The program has gained widespread use by candidates across the political spectrum, including all 8 appellate candidates in 2012. Several have tried but failed to meet the public support test.
The public grant supplements the qualifying donations; together, they provide a viable amount of funding for a campaign. The candidate can raise up to about $80,000 of private donations from hundreds of voters and then receive the public grant. In 2012, qualifying candidates for Supreme Court Associate Justice received $240,100 and Court of Appeals candidates received $164,400.
One objective of the program was to provide judicial candidates with an alternative source of “clean” funding so they did not need to rely so heavily on those who appear in their courtrooms.
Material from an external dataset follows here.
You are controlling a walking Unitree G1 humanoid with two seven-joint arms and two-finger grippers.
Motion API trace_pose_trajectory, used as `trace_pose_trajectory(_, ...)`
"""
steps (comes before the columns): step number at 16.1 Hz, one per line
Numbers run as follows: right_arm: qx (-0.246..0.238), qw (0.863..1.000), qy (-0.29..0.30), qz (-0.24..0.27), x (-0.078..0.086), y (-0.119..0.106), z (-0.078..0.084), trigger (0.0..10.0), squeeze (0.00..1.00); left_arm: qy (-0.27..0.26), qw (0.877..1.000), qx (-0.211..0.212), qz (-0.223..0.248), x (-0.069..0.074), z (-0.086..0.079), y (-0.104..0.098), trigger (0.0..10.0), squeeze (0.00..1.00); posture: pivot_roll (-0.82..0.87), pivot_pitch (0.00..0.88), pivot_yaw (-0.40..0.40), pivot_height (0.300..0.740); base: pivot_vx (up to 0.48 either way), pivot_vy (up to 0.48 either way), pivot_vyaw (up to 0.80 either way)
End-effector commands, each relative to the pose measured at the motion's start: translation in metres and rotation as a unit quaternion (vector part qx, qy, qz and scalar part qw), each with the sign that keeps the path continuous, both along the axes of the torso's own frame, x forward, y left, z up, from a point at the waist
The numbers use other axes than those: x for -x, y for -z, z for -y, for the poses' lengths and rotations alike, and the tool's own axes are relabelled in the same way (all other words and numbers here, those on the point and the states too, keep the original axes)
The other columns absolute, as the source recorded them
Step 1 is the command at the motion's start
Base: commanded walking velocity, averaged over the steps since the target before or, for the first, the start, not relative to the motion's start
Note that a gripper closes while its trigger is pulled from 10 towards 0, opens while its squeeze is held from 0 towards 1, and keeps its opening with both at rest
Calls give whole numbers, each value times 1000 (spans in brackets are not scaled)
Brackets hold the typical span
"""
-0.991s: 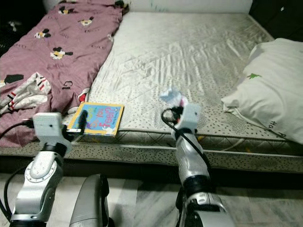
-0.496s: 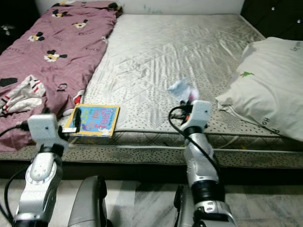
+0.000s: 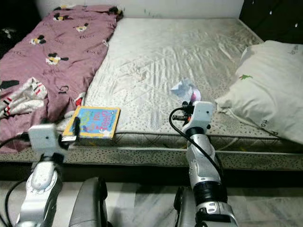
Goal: Clean up the room
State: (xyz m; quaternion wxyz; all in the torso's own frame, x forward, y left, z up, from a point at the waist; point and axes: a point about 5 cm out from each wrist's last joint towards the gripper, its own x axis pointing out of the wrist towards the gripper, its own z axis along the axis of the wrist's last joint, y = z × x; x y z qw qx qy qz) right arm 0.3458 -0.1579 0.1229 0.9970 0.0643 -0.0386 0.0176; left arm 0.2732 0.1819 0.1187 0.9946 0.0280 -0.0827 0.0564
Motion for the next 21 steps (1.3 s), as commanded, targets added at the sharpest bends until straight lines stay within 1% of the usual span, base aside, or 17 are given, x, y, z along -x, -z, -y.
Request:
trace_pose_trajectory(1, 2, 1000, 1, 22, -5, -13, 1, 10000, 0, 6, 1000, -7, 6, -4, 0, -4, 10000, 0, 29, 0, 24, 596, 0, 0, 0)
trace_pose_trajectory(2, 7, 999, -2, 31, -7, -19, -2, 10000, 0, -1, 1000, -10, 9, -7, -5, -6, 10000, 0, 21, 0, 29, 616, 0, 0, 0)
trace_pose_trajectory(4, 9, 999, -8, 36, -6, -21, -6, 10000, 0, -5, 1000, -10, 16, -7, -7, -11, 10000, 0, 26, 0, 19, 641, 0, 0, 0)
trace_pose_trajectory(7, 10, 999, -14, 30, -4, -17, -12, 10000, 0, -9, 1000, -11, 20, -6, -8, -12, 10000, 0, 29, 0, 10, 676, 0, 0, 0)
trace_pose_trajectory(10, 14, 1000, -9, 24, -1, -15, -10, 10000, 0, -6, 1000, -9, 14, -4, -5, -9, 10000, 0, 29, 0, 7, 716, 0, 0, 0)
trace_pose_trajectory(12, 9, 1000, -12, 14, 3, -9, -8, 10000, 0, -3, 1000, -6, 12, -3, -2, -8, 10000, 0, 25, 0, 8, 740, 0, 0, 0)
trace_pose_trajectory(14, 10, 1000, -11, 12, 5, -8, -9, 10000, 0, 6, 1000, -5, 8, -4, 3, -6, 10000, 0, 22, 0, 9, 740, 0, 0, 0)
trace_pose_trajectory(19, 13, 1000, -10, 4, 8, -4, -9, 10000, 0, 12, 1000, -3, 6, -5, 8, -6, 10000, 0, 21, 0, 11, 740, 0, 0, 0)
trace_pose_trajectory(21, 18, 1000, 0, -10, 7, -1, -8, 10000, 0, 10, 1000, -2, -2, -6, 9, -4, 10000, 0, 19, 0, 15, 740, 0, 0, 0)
The program has replaced a dependency on self-interested money with public-interest money.
The Public Campaign Fund receives its income from two sources, which are sufficient to pay for grants to the candidates and mail 4 million Judicial Voter Guides to all households in the state.
The $3 voluntary check-off appears on the state income-tax form, but research shows that more than half the taxpayers are not aware of it, often because they are not asked the question by their tax preparer or they miss it on electronic and paper forms. Beginning in 2006, attorneys were required to pay a $50 surcharge on their dues to the State Bar. Attorneys in the NC General Assembly sponsored this addition because attorneys have a special obligation to protect the integrity of the court system; indeed, their livelihood depends on the public’s trust in the courts.